(Exercise directions): Go through the entries below and say how many lines contain the string "pixels"; write only that number.

BEGIN Stored data

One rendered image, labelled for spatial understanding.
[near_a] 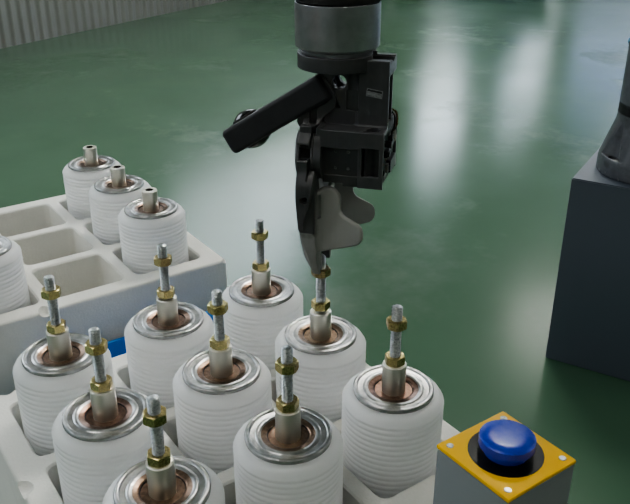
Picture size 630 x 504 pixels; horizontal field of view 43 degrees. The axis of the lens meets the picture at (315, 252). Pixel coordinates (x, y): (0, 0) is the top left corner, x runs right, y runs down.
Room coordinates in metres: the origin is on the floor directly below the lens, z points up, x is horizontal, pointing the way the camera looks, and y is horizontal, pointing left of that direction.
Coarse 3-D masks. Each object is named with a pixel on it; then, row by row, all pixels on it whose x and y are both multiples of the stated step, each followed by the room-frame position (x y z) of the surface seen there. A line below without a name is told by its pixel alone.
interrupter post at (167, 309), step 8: (176, 296) 0.75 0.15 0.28; (160, 304) 0.74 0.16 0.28; (168, 304) 0.74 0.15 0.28; (176, 304) 0.74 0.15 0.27; (160, 312) 0.74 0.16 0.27; (168, 312) 0.73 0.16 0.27; (176, 312) 0.74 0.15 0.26; (160, 320) 0.74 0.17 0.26; (168, 320) 0.73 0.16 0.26; (176, 320) 0.74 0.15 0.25
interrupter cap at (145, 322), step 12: (144, 312) 0.76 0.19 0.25; (156, 312) 0.76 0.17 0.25; (180, 312) 0.76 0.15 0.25; (192, 312) 0.76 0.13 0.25; (144, 324) 0.73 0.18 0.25; (156, 324) 0.74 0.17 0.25; (180, 324) 0.74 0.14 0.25; (192, 324) 0.73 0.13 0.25; (144, 336) 0.71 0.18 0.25; (156, 336) 0.71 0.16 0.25; (168, 336) 0.71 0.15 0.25; (180, 336) 0.71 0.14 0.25
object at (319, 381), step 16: (352, 352) 0.69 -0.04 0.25; (304, 368) 0.67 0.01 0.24; (320, 368) 0.67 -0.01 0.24; (336, 368) 0.67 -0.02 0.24; (352, 368) 0.68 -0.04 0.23; (304, 384) 0.67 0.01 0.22; (320, 384) 0.67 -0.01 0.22; (336, 384) 0.67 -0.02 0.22; (304, 400) 0.67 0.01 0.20; (320, 400) 0.67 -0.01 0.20; (336, 400) 0.67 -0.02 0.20; (336, 416) 0.67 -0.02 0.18
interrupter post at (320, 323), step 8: (312, 312) 0.71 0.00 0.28; (328, 312) 0.71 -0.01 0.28; (312, 320) 0.71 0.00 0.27; (320, 320) 0.71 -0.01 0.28; (328, 320) 0.71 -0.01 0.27; (312, 328) 0.71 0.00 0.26; (320, 328) 0.71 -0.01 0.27; (328, 328) 0.71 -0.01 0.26; (312, 336) 0.71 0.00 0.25; (320, 336) 0.71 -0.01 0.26; (328, 336) 0.71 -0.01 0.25
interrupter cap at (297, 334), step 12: (300, 324) 0.73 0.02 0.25; (336, 324) 0.73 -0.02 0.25; (348, 324) 0.73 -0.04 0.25; (288, 336) 0.71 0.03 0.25; (300, 336) 0.71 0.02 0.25; (336, 336) 0.71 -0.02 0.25; (348, 336) 0.71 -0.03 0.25; (300, 348) 0.69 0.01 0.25; (312, 348) 0.69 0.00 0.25; (324, 348) 0.69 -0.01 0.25; (336, 348) 0.68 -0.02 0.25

END Stored data

(Task response): 2